((
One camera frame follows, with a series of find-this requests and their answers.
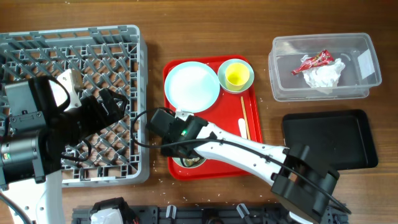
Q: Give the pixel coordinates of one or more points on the green bowl with rice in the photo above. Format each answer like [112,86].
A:
[178,161]

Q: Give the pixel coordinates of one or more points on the small green bowl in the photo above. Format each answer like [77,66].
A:
[222,79]

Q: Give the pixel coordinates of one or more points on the wooden chopstick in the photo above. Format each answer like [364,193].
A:
[245,117]

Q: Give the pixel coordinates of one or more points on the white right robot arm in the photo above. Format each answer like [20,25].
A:
[299,177]

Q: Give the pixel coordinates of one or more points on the red snack wrapper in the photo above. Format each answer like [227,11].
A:
[321,59]

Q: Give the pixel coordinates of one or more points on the clear plastic bin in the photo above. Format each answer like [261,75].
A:
[356,51]

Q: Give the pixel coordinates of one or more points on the red plastic tray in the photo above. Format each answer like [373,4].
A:
[225,113]

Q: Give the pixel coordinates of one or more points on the yellow cup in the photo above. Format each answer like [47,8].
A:
[237,75]

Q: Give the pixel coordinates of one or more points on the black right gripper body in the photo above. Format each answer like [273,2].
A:
[168,150]

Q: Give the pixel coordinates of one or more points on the black waste tray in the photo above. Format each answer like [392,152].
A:
[344,138]

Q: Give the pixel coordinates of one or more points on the white napkin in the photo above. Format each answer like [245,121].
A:
[324,78]

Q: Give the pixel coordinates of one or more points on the grey dishwasher rack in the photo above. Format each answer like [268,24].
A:
[112,57]

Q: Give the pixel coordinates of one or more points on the rice and food scraps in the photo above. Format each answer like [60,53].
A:
[192,162]

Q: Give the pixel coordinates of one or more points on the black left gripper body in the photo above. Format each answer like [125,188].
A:
[76,123]

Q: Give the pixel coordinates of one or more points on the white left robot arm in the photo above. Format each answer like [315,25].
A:
[31,179]

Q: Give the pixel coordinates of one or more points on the white plastic fork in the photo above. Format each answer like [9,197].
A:
[242,128]

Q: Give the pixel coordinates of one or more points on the light blue plate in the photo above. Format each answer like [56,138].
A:
[192,87]

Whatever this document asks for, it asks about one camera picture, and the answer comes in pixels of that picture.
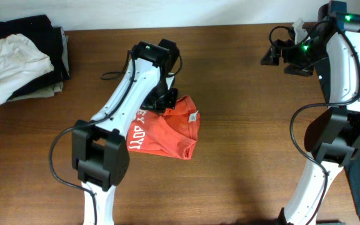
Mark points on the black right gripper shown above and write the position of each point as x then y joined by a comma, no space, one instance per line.
305,70

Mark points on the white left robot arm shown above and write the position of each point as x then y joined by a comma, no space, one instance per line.
99,150

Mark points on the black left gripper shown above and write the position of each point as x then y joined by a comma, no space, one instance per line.
161,107

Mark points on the red orange t-shirt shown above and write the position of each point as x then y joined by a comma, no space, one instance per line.
173,133

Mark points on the white folded shirt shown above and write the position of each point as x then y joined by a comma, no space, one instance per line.
20,63

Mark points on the folded clothes pile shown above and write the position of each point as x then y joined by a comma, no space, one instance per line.
49,40

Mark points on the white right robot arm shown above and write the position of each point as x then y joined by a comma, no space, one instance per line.
330,49

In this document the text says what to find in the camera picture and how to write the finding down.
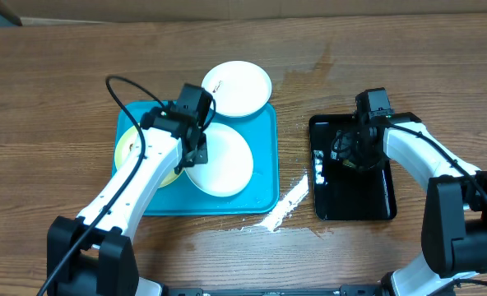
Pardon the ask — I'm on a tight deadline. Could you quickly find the white plate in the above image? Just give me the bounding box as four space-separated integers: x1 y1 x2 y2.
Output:
185 123 253 197
202 61 272 118

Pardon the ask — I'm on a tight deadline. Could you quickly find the green yellow sponge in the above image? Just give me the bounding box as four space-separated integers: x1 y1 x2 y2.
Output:
342 160 357 169

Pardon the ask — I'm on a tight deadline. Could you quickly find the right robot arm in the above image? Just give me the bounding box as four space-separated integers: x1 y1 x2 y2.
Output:
331 88 487 295

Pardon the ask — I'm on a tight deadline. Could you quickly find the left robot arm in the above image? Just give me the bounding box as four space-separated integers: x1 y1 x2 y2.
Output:
39 84 213 295

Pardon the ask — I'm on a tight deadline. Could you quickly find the black rectangular tray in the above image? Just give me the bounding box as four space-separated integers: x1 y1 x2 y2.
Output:
308 114 397 220

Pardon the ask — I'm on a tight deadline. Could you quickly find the teal plastic tray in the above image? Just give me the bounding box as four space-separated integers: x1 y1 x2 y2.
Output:
110 99 281 217

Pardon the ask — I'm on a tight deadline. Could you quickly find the yellow plate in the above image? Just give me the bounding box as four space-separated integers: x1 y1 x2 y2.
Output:
114 127 183 187

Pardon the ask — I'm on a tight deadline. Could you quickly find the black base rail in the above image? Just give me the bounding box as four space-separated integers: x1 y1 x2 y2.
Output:
162 284 390 296

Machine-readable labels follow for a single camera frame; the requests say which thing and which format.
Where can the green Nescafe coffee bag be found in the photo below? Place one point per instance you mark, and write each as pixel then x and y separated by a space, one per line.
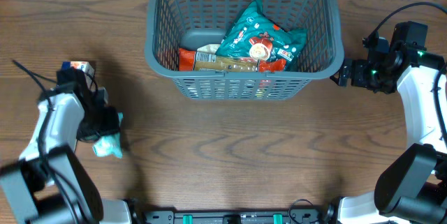
pixel 255 36

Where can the orange spaghetti packet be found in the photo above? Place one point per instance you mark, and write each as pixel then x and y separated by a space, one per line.
pixel 204 61

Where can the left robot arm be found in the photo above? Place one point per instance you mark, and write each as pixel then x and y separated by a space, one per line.
pixel 48 184

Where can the Kleenex tissue multipack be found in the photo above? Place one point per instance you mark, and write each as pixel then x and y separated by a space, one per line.
pixel 84 66

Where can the teal wet wipes packet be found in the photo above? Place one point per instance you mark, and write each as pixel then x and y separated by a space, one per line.
pixel 109 143

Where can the grey plastic basket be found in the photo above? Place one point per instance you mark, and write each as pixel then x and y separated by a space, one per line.
pixel 189 24

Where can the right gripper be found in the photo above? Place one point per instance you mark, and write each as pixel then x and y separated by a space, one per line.
pixel 348 72

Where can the beige mushroom bag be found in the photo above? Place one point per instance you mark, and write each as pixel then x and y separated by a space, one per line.
pixel 210 48

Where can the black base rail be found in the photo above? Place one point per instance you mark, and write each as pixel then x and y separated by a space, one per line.
pixel 306 215

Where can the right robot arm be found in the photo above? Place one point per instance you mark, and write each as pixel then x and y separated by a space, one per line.
pixel 413 188

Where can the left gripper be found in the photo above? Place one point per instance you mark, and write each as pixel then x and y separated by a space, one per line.
pixel 105 126
))
## What is expected
Look through the entries above and find each line where the word "plate" occurs; copy those lines.

## The completed task
Q: Give the pixel coordinates of one or more points on the light blue plate in the photo above. Format each answer like [56,138].
Pardon the ask — I'm on a tight deadline. Could you quickly find the white plate in the above image? Just give me the bounding box as four space-separated integers: x1 y1 x2 y2.
Pardon the ask — I'm on a tight deadline. Could you quickly find the yellow plate in the above image? Just give me the bounding box as four space-separated integers: x1 y1 x2 y2.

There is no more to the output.